• **Work item**: From the first line to the last, restate the data word for word.
_____
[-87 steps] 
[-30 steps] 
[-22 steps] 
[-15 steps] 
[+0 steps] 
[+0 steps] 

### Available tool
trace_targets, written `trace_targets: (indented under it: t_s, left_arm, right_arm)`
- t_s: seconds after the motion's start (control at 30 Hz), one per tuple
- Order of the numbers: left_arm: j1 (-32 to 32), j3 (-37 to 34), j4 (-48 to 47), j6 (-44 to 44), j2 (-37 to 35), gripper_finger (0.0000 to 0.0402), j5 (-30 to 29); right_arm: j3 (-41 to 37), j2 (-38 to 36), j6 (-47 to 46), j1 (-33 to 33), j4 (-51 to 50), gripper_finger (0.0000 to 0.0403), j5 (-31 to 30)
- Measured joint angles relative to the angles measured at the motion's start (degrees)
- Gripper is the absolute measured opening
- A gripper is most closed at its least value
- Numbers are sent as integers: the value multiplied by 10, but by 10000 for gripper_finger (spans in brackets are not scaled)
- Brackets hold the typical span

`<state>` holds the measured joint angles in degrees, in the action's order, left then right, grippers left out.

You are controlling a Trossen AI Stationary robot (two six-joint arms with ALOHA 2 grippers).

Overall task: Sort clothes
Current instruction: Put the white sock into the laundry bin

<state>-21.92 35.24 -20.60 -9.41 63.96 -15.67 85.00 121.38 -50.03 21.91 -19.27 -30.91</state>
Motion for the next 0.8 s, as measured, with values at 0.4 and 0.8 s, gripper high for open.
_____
• **Answer section**:
[-87 steps] 
[-30 steps] 
[-22 steps] 
[-15 steps] 
[+0 steps] 
[+0 steps] 

### Available tool
trace_targets, written `trace_targets: (indented under it: t_s, left_arm, right_arm)`
- t_s: seconds after the motion's start (control at 30 Hz), one per tuple
- Order of the numbers: left_arm: j1 (-32 to 32), j3 (-37 to 34), j4 (-48 to 47), j6 (-44 to 44), j2 (-37 to 35), gripper_finger (0.0000 to 0.0402), j5 (-30 to 29); right_arm: j3 (-41 to 37), j2 (-38 to 36), j6 (-47 to 46), j1 (-33 to 33), j4 (-51 to 50), gripper_finger (0.0000 to 0.0403), j5 (-31 to 30)
- Measured joint angles relative to the angles measured at the motion's start (degrees)
- Gripper is the absolute measured opening
- A gripper is most closed at its least value
- Numbers are sent as integers: the value multiplied by 10, but by 10000 for gripper_finger (spans in brackets are not scaled)
- Brackets hold the typical span

`<state>` holds the measured joint angles in degrees, in the action's order, left then right, grippers left out.

You are controlling a Trossen AI Stationary robot (two six-joint arms with ALOHA 2 grippers).

Overall task: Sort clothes
Current instruction: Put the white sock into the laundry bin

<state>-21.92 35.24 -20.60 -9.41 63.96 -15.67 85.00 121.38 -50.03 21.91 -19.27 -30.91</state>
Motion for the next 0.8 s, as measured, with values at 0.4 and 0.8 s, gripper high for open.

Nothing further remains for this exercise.